_Task objective_. Return exactly the span of lines in the following data that opens with the line containing "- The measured" and closes with the line containing "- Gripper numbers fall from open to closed". Include nothing else.

• • • •

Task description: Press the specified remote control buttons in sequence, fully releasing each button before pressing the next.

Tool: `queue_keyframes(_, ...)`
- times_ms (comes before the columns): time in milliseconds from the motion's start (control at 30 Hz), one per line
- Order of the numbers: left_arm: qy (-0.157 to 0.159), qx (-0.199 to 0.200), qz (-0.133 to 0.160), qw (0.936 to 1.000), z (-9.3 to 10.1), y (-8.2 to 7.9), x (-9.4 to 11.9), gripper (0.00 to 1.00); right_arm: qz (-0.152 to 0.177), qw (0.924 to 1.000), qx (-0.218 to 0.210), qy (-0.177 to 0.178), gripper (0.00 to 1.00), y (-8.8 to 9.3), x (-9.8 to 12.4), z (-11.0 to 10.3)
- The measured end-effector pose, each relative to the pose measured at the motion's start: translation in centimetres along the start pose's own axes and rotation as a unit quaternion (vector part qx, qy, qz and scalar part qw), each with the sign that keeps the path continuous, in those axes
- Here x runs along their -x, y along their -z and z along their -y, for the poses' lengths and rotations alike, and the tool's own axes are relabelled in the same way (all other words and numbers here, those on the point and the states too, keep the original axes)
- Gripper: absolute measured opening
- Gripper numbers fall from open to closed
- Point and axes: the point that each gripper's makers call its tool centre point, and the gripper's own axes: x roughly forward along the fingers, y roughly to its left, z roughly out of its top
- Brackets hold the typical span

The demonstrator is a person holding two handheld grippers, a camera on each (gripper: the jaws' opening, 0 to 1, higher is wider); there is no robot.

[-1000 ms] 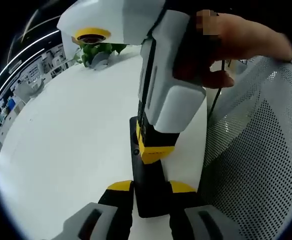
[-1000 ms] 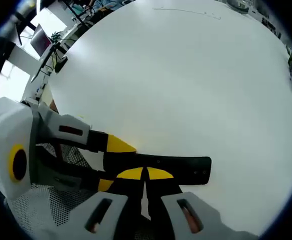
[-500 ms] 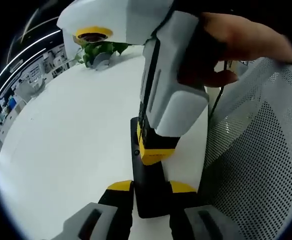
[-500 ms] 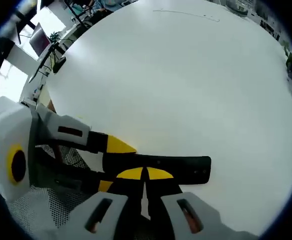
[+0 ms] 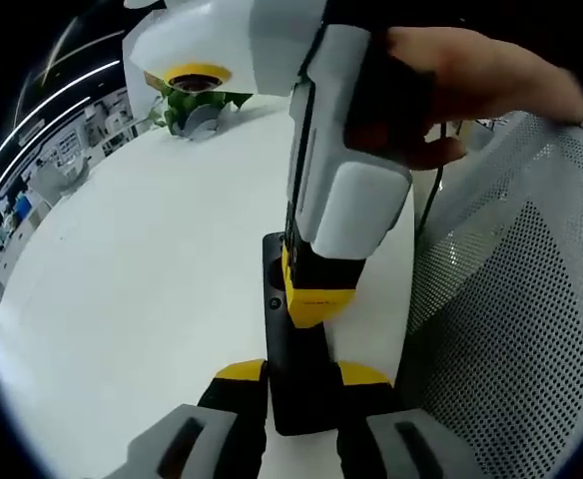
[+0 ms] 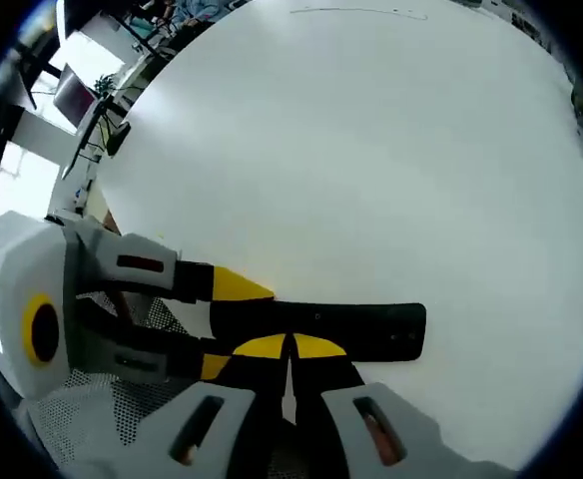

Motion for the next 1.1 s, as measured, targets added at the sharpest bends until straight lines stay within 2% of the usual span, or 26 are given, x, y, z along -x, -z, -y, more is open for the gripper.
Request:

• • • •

_Output_.
- The measured end-effector pose, each relative to the pose measured at the motion's start: translation in centimetres along the start pose's own axes and rotation as a unit quaternion (vector part qx, qy, qz and scalar part qw), each with the sign that keeps the path continuous, in those axes
- Here x runs along their -x, y along their -z and z along their -y, for the poses' lengths and rotations alike, and the tool's own axes are relabelled in the same way (all other words and numbers here, those on the point and the states too, keep the original axes)
- Gripper: absolute measured opening
- Gripper numbers fall from open to closed

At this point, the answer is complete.